(Task objective)
Whenever a line in the data contains "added", show that line.

(Material to process)

☆ ☆ ☆

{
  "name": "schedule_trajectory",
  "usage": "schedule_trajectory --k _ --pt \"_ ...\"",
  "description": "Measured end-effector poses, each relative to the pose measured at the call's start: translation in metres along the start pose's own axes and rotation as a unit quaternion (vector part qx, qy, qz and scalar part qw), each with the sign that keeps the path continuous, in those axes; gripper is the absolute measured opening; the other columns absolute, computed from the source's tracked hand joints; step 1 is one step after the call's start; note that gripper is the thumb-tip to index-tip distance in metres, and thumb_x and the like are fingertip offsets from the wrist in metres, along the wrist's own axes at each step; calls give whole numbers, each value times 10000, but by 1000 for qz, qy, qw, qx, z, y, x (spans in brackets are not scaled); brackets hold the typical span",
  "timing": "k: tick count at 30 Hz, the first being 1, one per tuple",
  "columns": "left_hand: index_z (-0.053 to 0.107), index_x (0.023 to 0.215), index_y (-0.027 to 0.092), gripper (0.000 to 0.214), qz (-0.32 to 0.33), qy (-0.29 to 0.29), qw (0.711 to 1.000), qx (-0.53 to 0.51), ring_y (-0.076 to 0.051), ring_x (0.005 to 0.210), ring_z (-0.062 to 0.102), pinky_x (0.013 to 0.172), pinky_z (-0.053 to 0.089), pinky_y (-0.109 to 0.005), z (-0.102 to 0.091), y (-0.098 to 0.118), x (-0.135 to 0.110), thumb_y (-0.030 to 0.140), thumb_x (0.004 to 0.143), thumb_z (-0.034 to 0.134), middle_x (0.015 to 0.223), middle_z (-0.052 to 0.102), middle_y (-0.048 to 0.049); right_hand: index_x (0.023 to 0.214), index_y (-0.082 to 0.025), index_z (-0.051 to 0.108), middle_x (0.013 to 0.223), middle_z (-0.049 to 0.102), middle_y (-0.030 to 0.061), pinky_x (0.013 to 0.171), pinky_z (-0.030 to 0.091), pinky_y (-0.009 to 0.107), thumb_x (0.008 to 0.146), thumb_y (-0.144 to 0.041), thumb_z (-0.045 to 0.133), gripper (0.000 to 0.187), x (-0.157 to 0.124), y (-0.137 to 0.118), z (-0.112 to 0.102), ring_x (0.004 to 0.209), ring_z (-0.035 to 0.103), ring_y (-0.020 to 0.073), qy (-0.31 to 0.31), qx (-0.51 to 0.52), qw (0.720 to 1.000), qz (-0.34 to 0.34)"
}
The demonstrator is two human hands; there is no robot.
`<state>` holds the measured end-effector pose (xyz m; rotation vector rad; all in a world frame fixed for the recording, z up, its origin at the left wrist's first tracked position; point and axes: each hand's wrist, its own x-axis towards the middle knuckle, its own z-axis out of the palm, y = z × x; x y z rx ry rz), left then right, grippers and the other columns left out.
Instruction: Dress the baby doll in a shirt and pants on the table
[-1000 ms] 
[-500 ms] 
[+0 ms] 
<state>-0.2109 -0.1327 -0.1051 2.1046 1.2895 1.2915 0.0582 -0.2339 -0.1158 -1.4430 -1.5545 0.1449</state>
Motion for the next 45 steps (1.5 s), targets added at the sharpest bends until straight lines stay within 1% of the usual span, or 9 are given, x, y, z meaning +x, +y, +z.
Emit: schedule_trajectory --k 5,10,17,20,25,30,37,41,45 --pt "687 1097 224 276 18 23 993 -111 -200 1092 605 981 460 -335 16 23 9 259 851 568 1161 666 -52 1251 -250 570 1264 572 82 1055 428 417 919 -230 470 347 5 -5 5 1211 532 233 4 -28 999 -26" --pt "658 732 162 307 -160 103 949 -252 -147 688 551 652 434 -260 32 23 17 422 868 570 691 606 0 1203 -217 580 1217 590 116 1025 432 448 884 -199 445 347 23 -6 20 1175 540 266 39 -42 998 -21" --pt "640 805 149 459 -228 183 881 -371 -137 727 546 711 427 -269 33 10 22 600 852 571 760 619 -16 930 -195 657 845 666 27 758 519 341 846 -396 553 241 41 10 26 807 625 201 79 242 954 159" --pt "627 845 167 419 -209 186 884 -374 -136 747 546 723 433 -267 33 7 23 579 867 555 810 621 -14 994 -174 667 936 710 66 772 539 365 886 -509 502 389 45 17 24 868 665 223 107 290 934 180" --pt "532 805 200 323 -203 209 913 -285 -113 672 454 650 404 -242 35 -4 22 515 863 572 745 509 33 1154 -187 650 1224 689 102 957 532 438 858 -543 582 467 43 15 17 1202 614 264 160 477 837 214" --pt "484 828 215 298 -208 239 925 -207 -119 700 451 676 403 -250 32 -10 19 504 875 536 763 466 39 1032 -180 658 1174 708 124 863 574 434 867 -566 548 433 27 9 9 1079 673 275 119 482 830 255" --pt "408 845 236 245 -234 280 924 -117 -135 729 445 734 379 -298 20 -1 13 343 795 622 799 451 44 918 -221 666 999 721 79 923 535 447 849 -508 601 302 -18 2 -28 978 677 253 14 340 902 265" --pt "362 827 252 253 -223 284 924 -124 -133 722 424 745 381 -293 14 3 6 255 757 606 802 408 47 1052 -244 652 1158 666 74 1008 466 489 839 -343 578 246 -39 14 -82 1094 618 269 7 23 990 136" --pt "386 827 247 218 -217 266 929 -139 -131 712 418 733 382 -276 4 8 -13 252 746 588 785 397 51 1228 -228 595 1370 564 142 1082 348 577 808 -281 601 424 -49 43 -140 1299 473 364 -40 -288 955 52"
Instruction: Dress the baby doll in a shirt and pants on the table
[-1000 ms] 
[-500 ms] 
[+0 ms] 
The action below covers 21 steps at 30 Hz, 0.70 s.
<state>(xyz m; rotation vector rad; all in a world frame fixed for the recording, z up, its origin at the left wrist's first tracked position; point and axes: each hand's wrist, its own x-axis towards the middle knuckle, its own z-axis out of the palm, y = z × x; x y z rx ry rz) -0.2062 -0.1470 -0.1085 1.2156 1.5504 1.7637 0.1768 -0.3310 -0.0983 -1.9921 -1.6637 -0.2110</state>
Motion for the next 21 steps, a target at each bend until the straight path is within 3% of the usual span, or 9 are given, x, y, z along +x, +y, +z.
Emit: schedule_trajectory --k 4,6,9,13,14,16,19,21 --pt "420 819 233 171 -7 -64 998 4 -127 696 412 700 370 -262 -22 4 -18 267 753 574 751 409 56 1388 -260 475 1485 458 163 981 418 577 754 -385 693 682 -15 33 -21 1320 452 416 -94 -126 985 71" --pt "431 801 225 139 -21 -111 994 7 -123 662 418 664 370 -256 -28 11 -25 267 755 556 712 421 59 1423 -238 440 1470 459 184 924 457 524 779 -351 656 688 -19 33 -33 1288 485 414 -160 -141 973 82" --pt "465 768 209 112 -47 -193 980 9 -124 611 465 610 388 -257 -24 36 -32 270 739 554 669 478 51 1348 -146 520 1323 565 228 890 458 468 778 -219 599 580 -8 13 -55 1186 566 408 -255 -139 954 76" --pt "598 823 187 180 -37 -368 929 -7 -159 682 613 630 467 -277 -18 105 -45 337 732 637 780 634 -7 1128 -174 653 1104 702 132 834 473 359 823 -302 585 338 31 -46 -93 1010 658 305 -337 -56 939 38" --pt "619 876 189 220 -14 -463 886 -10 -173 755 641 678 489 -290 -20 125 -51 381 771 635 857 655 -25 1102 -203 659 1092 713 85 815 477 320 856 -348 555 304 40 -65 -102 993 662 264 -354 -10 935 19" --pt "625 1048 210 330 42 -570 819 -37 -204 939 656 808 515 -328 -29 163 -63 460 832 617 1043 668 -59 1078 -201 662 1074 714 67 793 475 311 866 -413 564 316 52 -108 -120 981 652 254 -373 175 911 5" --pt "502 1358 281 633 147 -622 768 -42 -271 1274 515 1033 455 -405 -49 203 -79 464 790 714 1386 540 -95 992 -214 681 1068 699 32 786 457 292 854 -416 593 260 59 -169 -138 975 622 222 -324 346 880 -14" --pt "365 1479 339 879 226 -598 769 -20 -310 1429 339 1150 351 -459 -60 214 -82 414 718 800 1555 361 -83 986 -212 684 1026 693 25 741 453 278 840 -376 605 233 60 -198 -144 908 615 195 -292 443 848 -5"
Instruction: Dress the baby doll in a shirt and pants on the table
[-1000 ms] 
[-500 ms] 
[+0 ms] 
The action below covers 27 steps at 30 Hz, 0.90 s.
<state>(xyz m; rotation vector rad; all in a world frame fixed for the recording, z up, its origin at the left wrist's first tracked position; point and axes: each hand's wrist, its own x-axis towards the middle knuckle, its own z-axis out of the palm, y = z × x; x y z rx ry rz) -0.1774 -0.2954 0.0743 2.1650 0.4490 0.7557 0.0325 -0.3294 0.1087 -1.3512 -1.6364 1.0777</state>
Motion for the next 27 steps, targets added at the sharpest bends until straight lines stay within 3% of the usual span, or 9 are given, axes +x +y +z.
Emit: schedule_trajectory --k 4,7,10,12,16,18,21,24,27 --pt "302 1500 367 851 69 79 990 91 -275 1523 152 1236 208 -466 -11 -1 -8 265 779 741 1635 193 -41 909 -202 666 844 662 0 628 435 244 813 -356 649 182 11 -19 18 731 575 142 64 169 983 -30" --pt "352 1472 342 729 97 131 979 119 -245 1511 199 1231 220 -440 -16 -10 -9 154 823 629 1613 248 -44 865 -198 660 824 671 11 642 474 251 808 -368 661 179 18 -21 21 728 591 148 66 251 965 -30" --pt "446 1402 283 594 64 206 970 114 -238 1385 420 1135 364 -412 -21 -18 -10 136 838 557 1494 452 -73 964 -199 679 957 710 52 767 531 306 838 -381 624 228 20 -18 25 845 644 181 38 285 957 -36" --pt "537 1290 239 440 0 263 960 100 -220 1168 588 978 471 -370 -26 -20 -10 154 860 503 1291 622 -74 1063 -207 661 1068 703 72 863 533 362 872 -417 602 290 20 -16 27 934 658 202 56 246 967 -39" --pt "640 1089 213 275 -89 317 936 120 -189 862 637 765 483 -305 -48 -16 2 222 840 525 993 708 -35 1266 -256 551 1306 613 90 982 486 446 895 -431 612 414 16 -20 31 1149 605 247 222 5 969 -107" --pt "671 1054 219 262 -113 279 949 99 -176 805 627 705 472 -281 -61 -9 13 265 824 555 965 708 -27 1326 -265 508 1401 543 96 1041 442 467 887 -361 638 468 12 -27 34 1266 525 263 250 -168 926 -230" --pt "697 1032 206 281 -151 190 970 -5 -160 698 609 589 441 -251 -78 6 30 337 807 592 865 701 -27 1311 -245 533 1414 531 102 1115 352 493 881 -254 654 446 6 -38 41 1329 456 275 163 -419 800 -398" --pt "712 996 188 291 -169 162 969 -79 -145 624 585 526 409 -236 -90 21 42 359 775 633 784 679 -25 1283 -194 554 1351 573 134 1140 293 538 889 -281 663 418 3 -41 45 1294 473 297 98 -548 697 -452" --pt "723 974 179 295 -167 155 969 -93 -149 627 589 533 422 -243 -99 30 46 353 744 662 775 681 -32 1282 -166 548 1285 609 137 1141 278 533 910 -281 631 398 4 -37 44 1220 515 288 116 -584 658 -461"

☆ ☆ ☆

(Task response)
Motion for the next 45 steps (1.5 s), targets added at the sharpest bends until straight lines stay within 1% of the usual span, or 9 are given, x, y, z meaning +x, +y, +z.
Motion for the next 27 steps, targets added at the sharpest bends until straight lines stay within 3% of the usual span, or 9 are given, axes +x +y +z.

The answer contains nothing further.